Fast Convergence of Regularized Learning in Games

TL;DR

This paper demonstrates that certain regularized learning algorithms with recency bias enable faster convergence to equilibrium and efficiency in multiplayer games, improving upon previous worst-case rates.

Contribution

It introduces a class of regularized algorithms with recency bias that achieve faster convergence rates in multiplayer games, extending prior two-player zero-sum game results.

Findings

Regret decays at O(T^{-3/4}) for individual players.

Sum of utilities converges at O(T^{-1}) to an approximate optimum.
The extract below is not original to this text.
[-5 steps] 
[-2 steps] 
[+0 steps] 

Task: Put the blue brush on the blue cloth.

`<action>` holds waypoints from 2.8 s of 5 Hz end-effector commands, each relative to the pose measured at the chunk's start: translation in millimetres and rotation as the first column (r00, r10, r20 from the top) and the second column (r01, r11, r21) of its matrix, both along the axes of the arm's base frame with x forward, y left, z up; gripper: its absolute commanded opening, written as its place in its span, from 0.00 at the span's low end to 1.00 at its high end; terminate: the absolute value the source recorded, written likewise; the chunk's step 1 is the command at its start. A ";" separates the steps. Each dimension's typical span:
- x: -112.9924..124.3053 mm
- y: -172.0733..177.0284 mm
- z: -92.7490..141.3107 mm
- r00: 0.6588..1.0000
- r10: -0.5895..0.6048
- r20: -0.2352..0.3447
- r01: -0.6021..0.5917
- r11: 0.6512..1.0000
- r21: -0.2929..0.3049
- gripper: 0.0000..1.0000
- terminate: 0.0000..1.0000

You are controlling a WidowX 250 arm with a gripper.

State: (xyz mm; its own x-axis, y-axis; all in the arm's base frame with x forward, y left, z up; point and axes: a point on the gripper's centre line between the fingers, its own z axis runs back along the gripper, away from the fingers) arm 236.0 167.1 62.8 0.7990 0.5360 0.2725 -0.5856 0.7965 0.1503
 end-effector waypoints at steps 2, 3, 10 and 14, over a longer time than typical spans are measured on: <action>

Black-box reduction achieves (T^{-1/2}) rates against adversaries.

Abstract

We show that natural classes of regularized learning algorithms with a form of recency bias achieve faster convergence rates to approximate efficiency and to coarse correlated equilibria in multiplayer normal form games. When each player in a game uses an algorithm from our class, their individual regret decays at $O(T^{-3/4})$, while the sum of utilities converges to an approximate optimum at $O(T^{-1})$--an improvement upon the worst case $O(T^{-1/2})$ rates. We show a black-box reduction for any algorithm in the class to achieve $\tilde{O}(T^{-1/2})$ rates against an adversary, while maintaining the faster rates against algorithms in the class. Our results extend those of [Rakhlin and Shridharan 2013] and [Daskalakis et al. 2014], who only analyzed two-player zero-sum games for specific algorithms.